In Central African Republic (CAR), routine vaccination coverage plummeted after the country plunged into violence and instability in 2013. The vaccination rate for measles fell from 64 percent to 25 percent. In 2016, MSF organized a mass vaccination campaign with CAR’s Ministry of Health, immunizing 220,00 children under five years old.

An MSF national staff member is unloading the measles vaccine as it arrives in Bera village, Central African Republic.

 

 

Join us to help support our work in conflict areas

 

In war and conflict zones, MSF does not take sides.

Having reliable funding we can count on gives us the ability and flexibility to react quickly to emergencies as they develop, as well as provide care for people caught in more chronic crises. ​

 

Neutrality and Independence

MSF does not take sides in conflicts.

We remain neutral. We provide medical care based on needs alone and proactively work towards reaching people most in need of help. It is crucial for us to talk with all parties in a conflict in order to obtain access and provide assistance to affected communities.

We maintain our independence by ensuring all MSF’s funding for our work in conflicts comes from private individuals in the general public. In conflict zones, we do not use funds from governments that have any ties with the conflict. 

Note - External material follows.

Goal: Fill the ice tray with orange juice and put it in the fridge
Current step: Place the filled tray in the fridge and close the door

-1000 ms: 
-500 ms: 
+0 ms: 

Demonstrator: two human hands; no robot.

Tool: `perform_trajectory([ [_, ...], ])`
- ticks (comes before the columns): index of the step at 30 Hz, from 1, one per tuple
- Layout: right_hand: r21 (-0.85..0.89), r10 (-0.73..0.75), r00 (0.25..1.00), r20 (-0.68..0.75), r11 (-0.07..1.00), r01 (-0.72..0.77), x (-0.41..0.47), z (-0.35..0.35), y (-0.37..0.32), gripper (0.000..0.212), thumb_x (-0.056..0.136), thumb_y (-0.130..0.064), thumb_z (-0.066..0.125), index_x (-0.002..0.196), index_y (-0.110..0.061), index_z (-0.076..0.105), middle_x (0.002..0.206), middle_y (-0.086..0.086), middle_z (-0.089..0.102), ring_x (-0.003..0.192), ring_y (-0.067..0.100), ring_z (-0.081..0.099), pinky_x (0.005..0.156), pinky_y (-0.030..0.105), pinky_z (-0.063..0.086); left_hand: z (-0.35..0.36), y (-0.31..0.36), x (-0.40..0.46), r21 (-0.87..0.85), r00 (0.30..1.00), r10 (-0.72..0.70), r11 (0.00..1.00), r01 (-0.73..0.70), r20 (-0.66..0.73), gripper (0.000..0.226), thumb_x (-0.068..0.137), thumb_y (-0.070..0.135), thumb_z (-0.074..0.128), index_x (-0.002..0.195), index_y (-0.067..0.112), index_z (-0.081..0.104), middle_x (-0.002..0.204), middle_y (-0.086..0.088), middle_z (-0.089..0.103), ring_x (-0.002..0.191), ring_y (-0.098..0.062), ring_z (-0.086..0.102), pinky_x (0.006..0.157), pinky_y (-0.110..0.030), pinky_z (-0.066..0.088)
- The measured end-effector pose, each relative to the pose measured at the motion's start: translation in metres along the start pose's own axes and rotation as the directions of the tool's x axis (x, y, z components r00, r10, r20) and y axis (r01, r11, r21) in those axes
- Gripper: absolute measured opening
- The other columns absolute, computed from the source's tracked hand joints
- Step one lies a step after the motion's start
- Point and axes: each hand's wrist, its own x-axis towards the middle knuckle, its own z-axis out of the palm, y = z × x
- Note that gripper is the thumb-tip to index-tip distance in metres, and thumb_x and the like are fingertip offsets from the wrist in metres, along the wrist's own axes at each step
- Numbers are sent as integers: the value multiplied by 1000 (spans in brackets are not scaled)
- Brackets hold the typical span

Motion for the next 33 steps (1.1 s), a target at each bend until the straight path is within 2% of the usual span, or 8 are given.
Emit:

Despite not supporting any warring party, we are not always able to be present on all sides to a conflict. This could be due to access not being granted to us by one or more of the parties, or because of insecurity, or because the main needs of the population are already covered.

In Syria, we are only able to work in some areas controlled by armed opposition groups. Violence and insecurity, attacks on health facilities and medical workers, and the absence of government authorization to work in Syria are some of the main obstacles to extending direct medical activities to people in all areas.